Don’t Die In 2013
In 2013, the estate tax (which returned in 2011 after being gone for all of 2010) gets hiked up to pre-2001 levels, meaning that if you die more than half of your estate could be seized by the government.
The 2001 tax relief bill (EGTRRA), drastically reduced the impact of the death tax over the course of a decade, so that it was eliminated entirely for one year in 2010 — a good year to die, joked a number of pundits. The bill lowered marginal rates and increased the applicable exclusion amount, but it also included a provision allowing individuals to carry over exclusion dollars that were unused by their spouse at the time of his or her death. This “portability” measure effectively increased the applicable exclusion for many households, in some instances putting millions of dollars beyond the reach of the federal government.
The death tax rose from the grave at the end of 2010, with a Bush-era top rate of 35% and an applicable exclusion amount of $5 million ($5.12 million in 2012).
In 2013, the death tax will revert to its antiquated, pre-2001 form. The applicable exclusion amount will plummet to $1,000,000, and the top marginal rate will leap twenty points to 55%. A 5% surtax will also return, to be levied on estates between $10 million and $17 million. This raises the top effective rate of the death tax to 60%.
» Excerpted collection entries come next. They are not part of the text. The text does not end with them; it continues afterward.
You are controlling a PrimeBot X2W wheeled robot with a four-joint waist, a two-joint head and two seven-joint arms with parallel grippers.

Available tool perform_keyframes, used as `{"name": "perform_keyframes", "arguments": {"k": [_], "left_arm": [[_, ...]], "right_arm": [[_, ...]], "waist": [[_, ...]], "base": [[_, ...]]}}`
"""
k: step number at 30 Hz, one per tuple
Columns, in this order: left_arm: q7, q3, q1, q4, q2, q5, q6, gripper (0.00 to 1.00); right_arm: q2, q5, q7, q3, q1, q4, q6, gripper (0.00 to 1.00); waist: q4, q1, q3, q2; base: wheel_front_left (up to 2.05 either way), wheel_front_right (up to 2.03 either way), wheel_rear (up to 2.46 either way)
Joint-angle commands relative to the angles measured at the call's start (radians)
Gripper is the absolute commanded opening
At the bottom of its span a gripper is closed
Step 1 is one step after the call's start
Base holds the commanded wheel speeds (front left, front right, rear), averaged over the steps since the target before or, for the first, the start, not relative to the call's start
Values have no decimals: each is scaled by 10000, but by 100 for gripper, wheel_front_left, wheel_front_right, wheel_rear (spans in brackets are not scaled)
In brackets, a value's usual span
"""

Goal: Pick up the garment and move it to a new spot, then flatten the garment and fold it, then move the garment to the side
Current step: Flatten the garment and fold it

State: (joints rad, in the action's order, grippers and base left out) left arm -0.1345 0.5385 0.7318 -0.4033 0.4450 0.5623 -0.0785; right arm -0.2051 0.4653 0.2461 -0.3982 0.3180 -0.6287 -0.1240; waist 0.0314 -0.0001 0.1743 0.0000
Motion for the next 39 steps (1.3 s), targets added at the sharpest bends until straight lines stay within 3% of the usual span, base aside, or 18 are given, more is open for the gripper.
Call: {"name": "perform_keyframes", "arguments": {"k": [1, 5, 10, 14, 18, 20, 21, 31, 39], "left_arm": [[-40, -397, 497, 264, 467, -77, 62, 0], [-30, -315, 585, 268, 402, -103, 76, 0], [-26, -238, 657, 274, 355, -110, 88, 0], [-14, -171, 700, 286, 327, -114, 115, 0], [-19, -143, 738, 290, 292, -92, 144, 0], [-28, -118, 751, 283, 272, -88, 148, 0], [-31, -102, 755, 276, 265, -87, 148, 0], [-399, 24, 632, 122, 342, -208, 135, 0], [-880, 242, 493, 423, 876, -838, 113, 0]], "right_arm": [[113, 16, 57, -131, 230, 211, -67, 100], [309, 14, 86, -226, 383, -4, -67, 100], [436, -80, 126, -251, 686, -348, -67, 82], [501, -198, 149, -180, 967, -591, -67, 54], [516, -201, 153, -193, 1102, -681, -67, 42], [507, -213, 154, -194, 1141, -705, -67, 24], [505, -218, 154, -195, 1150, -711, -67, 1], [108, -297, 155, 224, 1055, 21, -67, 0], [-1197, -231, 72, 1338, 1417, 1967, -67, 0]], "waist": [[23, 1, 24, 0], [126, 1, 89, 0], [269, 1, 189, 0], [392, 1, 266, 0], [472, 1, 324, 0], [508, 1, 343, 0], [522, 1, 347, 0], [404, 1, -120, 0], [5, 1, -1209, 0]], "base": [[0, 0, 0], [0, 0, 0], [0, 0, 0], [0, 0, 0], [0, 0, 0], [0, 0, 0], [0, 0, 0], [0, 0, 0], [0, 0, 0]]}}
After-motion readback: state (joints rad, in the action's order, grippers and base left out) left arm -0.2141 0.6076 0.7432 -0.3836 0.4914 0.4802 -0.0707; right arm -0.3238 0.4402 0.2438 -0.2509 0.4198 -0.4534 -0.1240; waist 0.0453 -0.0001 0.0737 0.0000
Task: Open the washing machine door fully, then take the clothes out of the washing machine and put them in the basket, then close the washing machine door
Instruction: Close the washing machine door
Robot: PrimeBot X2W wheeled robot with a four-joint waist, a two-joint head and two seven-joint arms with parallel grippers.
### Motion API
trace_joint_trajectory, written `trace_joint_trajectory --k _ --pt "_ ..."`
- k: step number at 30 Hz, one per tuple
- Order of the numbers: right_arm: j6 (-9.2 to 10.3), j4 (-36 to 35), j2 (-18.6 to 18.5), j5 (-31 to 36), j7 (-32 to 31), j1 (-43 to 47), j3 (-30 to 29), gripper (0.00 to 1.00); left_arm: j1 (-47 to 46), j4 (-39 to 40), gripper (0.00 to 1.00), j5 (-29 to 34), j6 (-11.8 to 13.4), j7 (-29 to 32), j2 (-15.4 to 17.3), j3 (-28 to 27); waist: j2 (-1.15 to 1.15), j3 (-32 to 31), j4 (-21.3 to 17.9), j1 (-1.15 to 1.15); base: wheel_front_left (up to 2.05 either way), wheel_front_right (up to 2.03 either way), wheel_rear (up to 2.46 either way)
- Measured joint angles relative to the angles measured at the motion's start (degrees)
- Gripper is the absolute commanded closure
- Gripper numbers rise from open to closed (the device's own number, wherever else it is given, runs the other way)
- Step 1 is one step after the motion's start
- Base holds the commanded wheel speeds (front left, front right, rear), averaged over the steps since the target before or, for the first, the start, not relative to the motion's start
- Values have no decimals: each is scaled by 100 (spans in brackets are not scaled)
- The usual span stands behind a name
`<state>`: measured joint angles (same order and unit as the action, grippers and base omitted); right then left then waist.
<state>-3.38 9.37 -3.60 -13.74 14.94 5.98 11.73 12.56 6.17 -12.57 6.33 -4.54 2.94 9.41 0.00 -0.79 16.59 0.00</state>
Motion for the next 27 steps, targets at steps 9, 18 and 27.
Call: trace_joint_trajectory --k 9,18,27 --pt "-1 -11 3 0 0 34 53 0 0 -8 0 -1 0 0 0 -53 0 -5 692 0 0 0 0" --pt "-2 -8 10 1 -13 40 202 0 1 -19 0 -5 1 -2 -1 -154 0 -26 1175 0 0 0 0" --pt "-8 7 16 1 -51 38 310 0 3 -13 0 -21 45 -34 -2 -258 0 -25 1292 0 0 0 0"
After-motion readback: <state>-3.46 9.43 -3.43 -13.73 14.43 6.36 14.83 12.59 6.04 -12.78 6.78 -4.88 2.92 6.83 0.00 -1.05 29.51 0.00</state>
The estate tax wouldn’t kick in until $1 million in wealth in 2013, but for small business owners (see: farmers, etc.) it’s pretty easy to get over that $1 million threshold by the time you start counting in property, equipment, etc., etc.
Which is great for lawyers and life insurance companies, who make a lot of money helping people mitigate the impact of the death tax. But it’s bad policy. It hurts businesses, particularly small and family-owned businesses, and it’s premised on a false economic assumption which is that estates must be broken up to spread wealth within society.